Department of Dermatology and Venereology, Rare Diseases Center, West China Hospital, Sichuan University, Chengdu, Sichuan, People's Republic of China.
Dermatol Ther. 2022 Oct;35(10):e15754. doi: 10.1111/dth.15754. Epub 2022 Aug 12.
We report a case of aggressive bullous pemphigoid (BP) concurrent with plaque psoriasis successfully treated with Janus kinase inhibitor Baricitinib. The 83-year-old Chinese man suffered 10 years of psoriasis and developed BP with typical intense blisters and significantly elevated serum anti-BP180 autoantibodies. Due to concerns on his poor health conditions including stage III hypertension and potential serious side effects of standard treatment with systematic steroid, he was given Baricitinib orally 4 mg/day. Significant improvement in skin lesions and pruritus was noted following treatment for 12 weeks, from which the dose of Baricitinib was halved and continued for an additional 12 weeks. He showed a complete remission of both bullous and psoriatic lesions without any adverse effects at the 24-week follow-up visit. Our observation suggests a potential of Baricitinib as a new alternative therapeutic option for concurrent plaque psoriasis and BP or either of them.

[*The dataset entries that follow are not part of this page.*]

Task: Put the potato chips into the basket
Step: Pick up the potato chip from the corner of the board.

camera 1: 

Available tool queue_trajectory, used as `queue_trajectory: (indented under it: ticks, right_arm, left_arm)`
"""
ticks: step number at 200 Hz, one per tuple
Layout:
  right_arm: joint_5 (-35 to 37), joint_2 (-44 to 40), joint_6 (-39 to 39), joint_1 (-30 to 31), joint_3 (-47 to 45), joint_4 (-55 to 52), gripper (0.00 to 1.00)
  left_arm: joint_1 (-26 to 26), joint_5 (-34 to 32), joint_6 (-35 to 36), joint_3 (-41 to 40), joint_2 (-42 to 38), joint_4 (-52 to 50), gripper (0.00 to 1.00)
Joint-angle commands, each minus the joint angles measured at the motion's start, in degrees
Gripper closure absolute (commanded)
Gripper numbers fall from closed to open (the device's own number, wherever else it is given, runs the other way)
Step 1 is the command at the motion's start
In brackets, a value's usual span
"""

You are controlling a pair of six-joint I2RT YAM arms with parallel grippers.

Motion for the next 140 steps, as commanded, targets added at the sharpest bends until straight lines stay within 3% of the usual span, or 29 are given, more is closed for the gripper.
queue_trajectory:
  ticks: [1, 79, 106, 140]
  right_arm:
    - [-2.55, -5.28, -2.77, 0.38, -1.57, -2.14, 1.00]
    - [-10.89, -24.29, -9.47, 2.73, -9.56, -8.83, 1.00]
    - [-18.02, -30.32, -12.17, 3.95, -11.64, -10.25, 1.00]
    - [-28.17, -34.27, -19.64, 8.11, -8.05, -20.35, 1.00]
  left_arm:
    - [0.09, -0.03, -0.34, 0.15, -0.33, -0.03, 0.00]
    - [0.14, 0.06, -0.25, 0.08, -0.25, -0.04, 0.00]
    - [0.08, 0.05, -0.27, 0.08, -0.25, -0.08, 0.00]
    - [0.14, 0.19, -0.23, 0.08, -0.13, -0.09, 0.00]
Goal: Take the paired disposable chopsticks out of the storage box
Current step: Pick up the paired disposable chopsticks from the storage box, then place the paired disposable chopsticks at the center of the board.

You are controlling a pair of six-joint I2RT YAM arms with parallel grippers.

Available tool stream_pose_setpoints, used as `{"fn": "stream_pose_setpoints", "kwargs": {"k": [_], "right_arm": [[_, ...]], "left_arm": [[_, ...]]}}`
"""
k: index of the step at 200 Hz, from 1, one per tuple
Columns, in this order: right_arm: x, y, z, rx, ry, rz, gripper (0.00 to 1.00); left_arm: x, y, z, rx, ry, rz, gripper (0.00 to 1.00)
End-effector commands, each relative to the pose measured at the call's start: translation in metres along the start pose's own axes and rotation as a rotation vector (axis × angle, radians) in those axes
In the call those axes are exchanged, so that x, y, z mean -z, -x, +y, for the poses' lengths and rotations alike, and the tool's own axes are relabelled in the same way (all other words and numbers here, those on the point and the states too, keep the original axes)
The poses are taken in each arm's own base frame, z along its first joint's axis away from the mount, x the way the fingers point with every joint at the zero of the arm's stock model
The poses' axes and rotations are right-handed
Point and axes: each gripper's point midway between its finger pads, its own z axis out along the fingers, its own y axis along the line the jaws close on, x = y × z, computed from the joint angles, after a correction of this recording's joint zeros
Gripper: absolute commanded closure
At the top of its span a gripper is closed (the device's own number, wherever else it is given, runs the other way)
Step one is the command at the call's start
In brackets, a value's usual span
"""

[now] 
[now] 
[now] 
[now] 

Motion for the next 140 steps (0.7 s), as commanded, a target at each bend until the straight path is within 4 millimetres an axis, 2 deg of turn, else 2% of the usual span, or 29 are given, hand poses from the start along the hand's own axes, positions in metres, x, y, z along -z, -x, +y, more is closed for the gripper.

我们报告了一例并发斑块状银屑病的侵袭性大疱性类天疱疮(BP)患者,成功使用 Janus 激酶抑制剂巴瑞替尼进行了治疗。这位 83 岁的中国男性患有 10 年的银屑病,并出现了具有典型剧烈水疱和明显升高的血清抗 BP180 自身抗体的 BP。由于担心他的健康状况不佳,包括 III 期高血压和标准治疗系统性类固醇的潜在严重副作用,他每天口服 4 毫克巴瑞替尼。治疗 12 周后,皮肤病变和瘙痒明显改善,随后将巴瑞替尼的剂量减半,并继续治疗 12 周。在 24 周随访时,他的大疱和银屑病皮损完全缓解,没有任何不良反应。我们的观察结果表明,巴瑞替尼可能成为并发斑块状银屑病和 BP 或其中任何一种疾病的新的治疗选择。